Your answer must be an exact copy of the records, with no pictures included.
[RECORDS PROVIDED — start]
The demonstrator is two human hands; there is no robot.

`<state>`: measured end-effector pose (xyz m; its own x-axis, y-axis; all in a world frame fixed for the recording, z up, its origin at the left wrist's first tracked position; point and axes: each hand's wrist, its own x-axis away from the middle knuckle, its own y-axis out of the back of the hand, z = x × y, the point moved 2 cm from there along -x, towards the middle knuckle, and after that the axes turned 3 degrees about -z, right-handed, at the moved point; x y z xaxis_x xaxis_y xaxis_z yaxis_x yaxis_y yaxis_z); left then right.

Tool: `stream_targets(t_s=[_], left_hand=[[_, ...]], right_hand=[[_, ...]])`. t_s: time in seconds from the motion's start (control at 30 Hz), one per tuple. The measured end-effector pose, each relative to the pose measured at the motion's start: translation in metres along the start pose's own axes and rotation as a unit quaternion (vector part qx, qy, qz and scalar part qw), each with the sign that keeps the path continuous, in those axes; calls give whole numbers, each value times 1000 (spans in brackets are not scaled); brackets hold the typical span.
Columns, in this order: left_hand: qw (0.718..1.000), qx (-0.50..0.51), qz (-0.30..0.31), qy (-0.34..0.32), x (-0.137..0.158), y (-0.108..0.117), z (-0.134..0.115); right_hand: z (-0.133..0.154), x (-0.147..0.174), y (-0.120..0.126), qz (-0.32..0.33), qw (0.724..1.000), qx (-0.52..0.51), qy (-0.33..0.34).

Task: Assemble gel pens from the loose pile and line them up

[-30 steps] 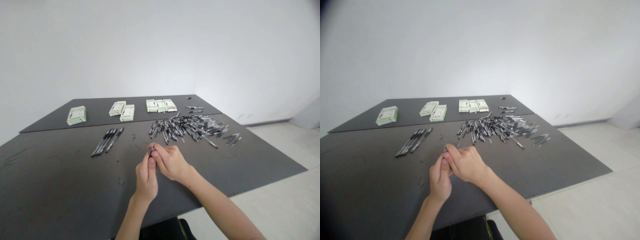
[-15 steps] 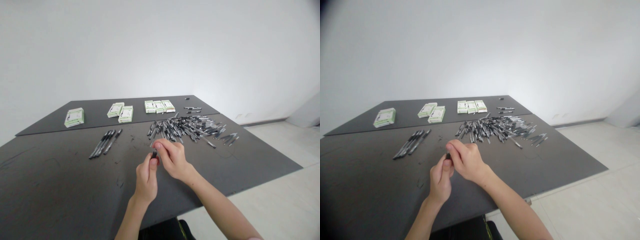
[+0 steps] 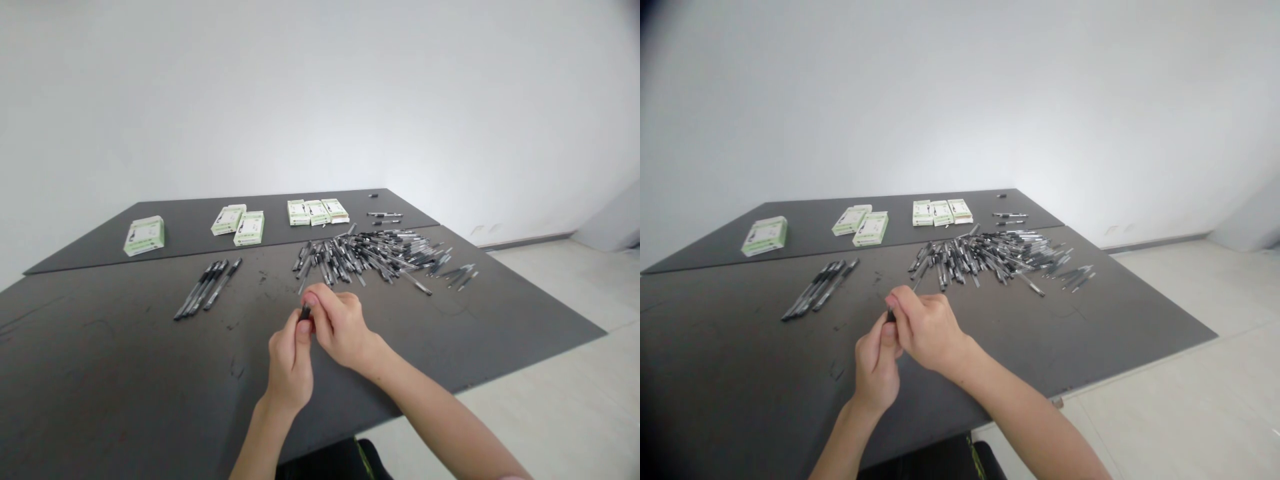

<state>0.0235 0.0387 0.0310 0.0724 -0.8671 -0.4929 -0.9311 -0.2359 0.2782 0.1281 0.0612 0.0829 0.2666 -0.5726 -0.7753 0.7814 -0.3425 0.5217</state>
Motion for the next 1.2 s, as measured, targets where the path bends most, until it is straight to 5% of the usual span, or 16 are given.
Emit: stream_targets(t_s=[0.23,0.43,0.5,0.57,0.77,0.97,1.2], left_hand=[[1000,-21,6,5,-3,0,-3],[998,-55,26,1,2,6,-5],[996,-73,41,-5,4,8,-6],[994,-91,58,-11,5,8,-6],[987,-131,90,-25,6,6,-8],[983,-155,94,-28,8,7,-10],[976,-175,114,-57,9,4,-15]], right_hand=[[-5,2,1,4,997,-75,-29],[-62,-26,45,-200,956,-69,-202],[-88,-49,61,-123,967,56,-215],[-113,-73,68,70,961,208,-167],[-158,-103,34,273,919,259,-118],[-177,-98,-25,404,867,275,-97],[-202,-95,-32,468,820,317,-93]])
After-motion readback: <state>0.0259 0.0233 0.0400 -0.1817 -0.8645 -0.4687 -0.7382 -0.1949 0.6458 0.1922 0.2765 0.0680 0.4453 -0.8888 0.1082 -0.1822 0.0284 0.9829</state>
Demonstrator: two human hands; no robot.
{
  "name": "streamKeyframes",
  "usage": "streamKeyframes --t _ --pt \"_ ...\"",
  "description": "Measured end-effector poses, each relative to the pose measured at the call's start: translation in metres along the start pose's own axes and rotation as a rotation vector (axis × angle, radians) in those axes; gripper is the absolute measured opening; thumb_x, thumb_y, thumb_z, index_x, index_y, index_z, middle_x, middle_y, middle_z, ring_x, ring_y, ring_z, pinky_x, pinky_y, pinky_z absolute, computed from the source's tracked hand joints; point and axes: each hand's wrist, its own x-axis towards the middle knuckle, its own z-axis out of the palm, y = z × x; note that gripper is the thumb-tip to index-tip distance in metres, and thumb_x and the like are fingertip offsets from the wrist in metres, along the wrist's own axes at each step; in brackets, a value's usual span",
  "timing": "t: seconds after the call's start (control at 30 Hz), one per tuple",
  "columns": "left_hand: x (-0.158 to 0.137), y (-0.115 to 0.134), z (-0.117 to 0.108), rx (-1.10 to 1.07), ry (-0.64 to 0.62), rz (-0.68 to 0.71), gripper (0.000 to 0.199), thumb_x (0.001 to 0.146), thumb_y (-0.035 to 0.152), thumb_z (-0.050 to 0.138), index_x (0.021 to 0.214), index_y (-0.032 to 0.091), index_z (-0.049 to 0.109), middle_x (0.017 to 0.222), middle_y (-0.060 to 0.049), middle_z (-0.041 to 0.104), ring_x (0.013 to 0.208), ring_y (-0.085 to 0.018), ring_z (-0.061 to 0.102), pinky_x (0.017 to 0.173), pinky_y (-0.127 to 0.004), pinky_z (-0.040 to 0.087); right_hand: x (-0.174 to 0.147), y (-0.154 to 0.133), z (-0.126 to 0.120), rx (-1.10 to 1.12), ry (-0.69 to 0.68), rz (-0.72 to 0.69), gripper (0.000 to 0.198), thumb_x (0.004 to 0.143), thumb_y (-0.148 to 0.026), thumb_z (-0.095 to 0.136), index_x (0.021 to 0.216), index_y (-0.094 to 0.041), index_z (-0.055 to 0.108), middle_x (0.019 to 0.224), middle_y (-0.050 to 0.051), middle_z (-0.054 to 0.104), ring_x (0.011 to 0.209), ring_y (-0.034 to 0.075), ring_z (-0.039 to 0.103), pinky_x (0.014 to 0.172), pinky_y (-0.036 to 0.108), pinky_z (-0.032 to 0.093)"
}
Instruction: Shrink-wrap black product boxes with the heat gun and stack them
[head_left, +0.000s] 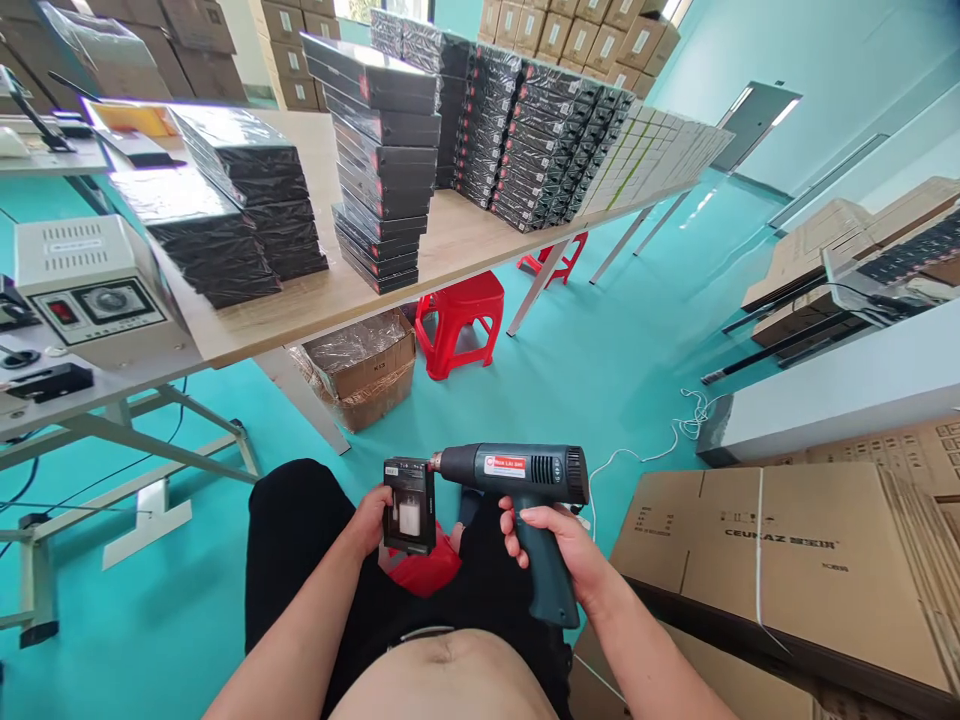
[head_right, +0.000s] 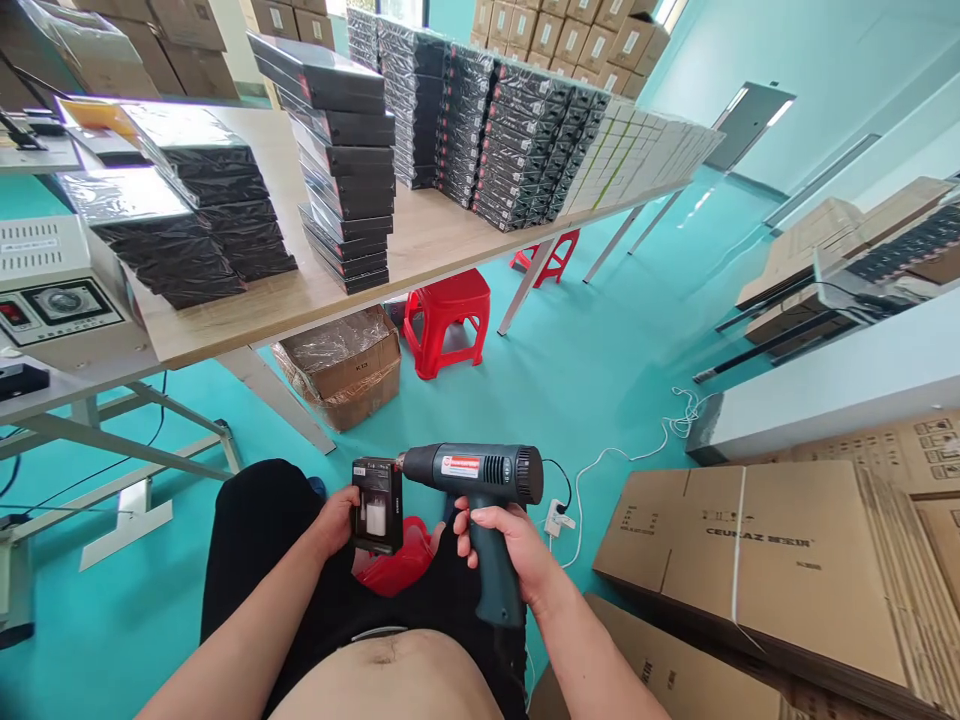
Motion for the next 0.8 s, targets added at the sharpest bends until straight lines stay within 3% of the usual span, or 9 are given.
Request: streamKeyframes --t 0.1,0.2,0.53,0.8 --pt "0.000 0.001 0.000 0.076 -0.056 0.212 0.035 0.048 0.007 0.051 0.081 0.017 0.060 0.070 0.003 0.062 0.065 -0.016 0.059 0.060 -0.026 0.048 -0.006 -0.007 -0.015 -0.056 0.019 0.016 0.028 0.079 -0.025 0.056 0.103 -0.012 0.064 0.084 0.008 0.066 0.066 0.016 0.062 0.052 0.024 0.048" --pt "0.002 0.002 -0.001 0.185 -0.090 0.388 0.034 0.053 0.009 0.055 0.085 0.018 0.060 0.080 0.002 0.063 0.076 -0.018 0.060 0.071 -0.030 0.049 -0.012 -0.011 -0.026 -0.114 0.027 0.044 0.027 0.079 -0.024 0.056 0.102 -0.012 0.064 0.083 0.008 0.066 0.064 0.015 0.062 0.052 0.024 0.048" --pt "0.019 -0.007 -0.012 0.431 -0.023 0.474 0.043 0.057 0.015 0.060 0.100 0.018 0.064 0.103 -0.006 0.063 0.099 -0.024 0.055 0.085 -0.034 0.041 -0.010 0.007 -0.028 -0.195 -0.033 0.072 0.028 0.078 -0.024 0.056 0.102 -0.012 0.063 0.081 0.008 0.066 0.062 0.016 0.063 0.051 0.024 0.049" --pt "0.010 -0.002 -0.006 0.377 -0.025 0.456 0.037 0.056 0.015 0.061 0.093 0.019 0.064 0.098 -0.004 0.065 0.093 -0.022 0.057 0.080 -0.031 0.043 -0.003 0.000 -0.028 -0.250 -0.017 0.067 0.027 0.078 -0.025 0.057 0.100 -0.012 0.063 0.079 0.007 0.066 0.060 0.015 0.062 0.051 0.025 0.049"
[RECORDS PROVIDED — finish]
◆ RESPONSE BOX ◆
The demonstrator is two human hands; there is no robot.

`<state>`: measured end-effector pose (xyz m; its own x-axis, y-axis; all in a world frame fixed for the recording, z up, its origin at the left wrist's first tracked position; point and axes: each hand's wrist, its own x-axis away from the middle knuckle, its own y-axis out of the back of the hand, z = x × y, the point moved 2 cm from there along -x, towards the middle knuckle, and after that the axes turned 3 degrees about -z, right-handed, at the moved point; x y z xaxis_x xaxis_y xaxis_z yaxis_x yaxis_y yaxis_z); left then right.

Tool: `stream_targets(t_s=[_], left_hand=[[_, ...]], right_hand=[[_, ...]])`. t_s: time in seconds from the motion's start (control at 30 Hz), one per tuple. The measured end-effector pose, each relative to the pose measured at the motion's start: translation in metres along the start pose's own axes and rotation as a unit quaternion (vector part qx, qy, qz and scalar part qw), each with the sign that keeps the path continuous, in those axes; calls give whole numbers, each value times 1000 (spans in brackets are not scaled); brackets hold the typical span.
Columns, in this order: left_hand: qw (0.718..1.000), qx (-0.50..0.51), qz (-0.30..0.31), qy (-0.34..0.32), x (-0.137..0.158), y (-0.108..0.117), z (-0.134..0.115); right_hand: z (-0.133..0.154), x (-0.147..0.174), y (-0.120..0.126), qz (-0.32..0.33), qw (0.724..1.000), qx (-0.52..0.51), qy (-0.33..0.34).

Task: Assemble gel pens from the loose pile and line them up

[-30 steps] 
[-15 steps] 
[+0 steps] 

<state>0.0235 0.0387 0.0310 0.0724 -0.8671 -0.4929 -0.9311 -0.2359 0.2782 0.1281 0.0612 0.0829 0.2666 -0.5726 -0.7753 0.7814 -0.3425 0.5217</state>
Motion for the next 1.2 s, as measured, targets where the path bends most, until it is straight to 5% of the usual span, or 16 are given.
Emit: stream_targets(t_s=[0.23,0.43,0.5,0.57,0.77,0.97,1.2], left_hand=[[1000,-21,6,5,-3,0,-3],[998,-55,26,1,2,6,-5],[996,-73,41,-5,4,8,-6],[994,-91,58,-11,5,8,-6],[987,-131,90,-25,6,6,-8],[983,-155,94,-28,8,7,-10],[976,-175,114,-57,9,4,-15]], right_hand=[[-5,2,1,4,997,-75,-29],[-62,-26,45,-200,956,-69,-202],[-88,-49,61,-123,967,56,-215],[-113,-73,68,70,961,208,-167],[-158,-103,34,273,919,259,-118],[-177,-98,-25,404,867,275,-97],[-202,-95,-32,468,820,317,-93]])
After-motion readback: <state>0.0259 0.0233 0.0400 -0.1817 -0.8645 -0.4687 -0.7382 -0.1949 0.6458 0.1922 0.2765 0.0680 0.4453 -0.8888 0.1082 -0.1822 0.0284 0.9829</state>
Demonstrator: two human hands; no robot.
{
  "name": "streamKeyframes",
  "usage": "streamKeyframes --t _ --pt \"_ ...\"",
  "description": "Measured end-effector poses, each relative to the pose measured at the call's start: translation in metres along the start pose's own axes and rotation as a rotation vector (axis × angle, radians) in those axes; gripper is the absolute measured opening; thumb_x, thumb_y, thumb_z, index_x, index_y, index_z, middle_x, middle_y, middle_z, ring_x, ring_y, ring_z, pinky_x, pinky_y, pinky_z absolute, computed from the source's tracked hand joints; point and axes: each hand's wrist, its own x-axis towards the middle knuckle, its own z-axis out of the palm, y = z × x; note that gripper is the thumb-tip to index-tip distance in metres, and thumb_x and the like are fingertip offsets from the wrist in metres, along the wrist's own axes at each step; in brackets, a value's usual span",
  "timing": "t: seconds after the call's start (control at 30 Hz), one per tuple",
  "columns": "left_hand: x (-0.158 to 0.137), y (-0.115 to 0.134), z (-0.117 to 0.108), rx (-1.10 to 1.07), ry (-0.64 to 0.62), rz (-0.68 to 0.71), gripper (0.000 to 0.199), thumb_x (0.001 to 0.146), thumb_y (-0.035 to 0.152), thumb_z (-0.050 to 0.138), index_x (0.021 to 0.214), index_y (-0.032 to 0.091), index_z (-0.049 to 0.109), middle_x (0.017 to 0.222), middle_y (-0.060 to 0.049), middle_z (-0.041 to 0.104), ring_x (0.013 to 0.208), ring_y (-0.085 to 0.018), ring_z (-0.061 to 0.102), pinky_x (0.017 to 0.173), pinky_y (-0.127 to 0.004), pinky_z (-0.040 to 0.087); right_hand: x (-0.174 to 0.147), y (-0.154 to 0.133), z (-0.126 to 0.120), rx (-1.10 to 1.12), ry (-0.69 to 0.68), rz (-0.72 to 0.69), gripper (0.000 to 0.198), thumb_x (0.004 to 0.143), thumb_y (-0.148 to 0.026), thumb_z (-0.095 to 0.136), index_x (0.021 to 0.216), index_y (-0.094 to 0.041), index_z (-0.055 to 0.108), middle_x (0.019 to 0.224), middle_y (-0.050 to 0.051), middle_z (-0.054 to 0.104), ring_x (0.011 to 0.209), ring_y (-0.034 to 0.075), ring_z (-0.039 to 0.103), pinky_x (0.014 to 0.172), pinky_y (-0.036 to 0.108), pinky_z (-0.032 to 0.093)"
}
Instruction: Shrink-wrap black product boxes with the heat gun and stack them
[head_left, +0.000s] 
[head_right, +0.000s] 
Motion for the next 0.8 s, targets added at the sharpest bends until straight lines stay within 3% of the usual span, or 9 are given.
Request: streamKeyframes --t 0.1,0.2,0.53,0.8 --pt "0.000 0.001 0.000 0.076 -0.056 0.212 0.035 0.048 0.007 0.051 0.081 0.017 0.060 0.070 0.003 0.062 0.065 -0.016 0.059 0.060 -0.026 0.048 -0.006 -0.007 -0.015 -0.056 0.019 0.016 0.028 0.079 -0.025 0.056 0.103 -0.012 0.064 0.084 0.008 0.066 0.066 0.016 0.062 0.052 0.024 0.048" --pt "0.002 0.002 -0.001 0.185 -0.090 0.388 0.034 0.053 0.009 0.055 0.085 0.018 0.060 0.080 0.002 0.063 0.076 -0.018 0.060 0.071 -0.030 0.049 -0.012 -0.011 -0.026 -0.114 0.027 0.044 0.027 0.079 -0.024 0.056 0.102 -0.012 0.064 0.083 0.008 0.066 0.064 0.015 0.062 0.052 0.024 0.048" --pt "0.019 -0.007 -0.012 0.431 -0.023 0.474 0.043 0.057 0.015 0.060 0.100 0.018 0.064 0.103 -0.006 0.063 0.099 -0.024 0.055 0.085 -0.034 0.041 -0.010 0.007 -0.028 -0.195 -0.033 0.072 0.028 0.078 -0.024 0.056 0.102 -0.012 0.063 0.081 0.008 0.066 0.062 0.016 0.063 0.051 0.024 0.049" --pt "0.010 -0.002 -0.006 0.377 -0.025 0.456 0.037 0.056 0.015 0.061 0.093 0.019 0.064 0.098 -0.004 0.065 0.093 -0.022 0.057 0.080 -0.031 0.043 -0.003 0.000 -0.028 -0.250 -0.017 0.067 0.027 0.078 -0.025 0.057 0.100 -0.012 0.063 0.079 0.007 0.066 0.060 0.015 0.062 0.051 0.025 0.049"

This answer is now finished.